Apologist Postscript
It should be stressed that none of this is intended as a condemnation of music journalism, or of music media in general. This is not the embittered pop musician within me talking so much as the former lazy music critic, who still harbors a wide-eyed, uncynical fascination with the elaborate mechanics of this strange ecology. It is also the occasional press release author, who has blushed in gleeful amazement as the bullet points of his own design are brazenly parroted in print and online, told and retold like some sneering game of telephone. Takes one to know one. And while there is still a part of me that thinks expressing such fascinations publicly is tantamount to some small kind of critical suicide, I’m fairly confident that any music journalist reading this (Hi there! I’m sure YOU’RE one of the good ones and JK!-please-write-nice-things-about-my-band-I-love-you-forever!) worth her/his salt has an even more complicated/nuanced relationship with these mechanisms than what I’ve touched upon herein. You’ve read all of those pandering mass emails filled with dramatic, easily digestible biographical romanticisms (e.g. “He recorded the whole record in a remote cabin in rural Wisconsin!” “She was bedridden from ages 7-25!”), and then you’ve read them again and again in virtually every review and interview you trudge through. Do you ignore it? Do you poetically propagate it? Do you challenge it? And in challenging it, aren’t you still ultimately just propagating it? How do you shrewdly navigate/address something so vast as the collective myth-making of popular media? Does the myth justify the means?
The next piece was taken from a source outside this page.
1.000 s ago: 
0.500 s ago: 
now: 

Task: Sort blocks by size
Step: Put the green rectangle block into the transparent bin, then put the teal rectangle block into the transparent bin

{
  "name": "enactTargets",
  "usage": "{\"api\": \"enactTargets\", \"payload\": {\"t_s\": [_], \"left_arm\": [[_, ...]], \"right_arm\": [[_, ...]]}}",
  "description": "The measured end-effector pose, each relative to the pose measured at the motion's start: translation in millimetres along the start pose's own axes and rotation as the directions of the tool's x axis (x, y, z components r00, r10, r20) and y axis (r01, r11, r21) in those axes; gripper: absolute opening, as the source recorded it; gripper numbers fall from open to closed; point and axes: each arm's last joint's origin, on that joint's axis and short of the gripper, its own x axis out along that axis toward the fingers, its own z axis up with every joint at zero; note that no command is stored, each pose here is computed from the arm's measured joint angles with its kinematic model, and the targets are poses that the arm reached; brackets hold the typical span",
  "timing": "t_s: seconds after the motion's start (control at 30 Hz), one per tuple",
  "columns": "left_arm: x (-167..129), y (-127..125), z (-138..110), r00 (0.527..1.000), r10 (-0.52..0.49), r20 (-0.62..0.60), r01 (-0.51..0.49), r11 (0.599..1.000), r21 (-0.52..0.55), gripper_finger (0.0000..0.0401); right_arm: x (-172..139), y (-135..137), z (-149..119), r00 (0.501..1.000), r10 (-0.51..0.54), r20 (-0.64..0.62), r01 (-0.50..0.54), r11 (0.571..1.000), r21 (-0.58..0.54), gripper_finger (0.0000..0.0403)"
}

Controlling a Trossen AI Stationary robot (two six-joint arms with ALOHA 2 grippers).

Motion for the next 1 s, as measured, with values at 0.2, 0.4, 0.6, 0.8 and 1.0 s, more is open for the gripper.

This is part of the ghostly beauty of pop myths: once they’ve surfaced, they never evaporate completely—even at their most transparent and hyperbolic. They are the useful frameworks of understanding, of compartmentalizing, of contextualizing—they help people to project a necessary alterity upon the people and things that they admire, such that they can keep a safe enough distance to maintain this idolatry. All of this is important. None of this is important.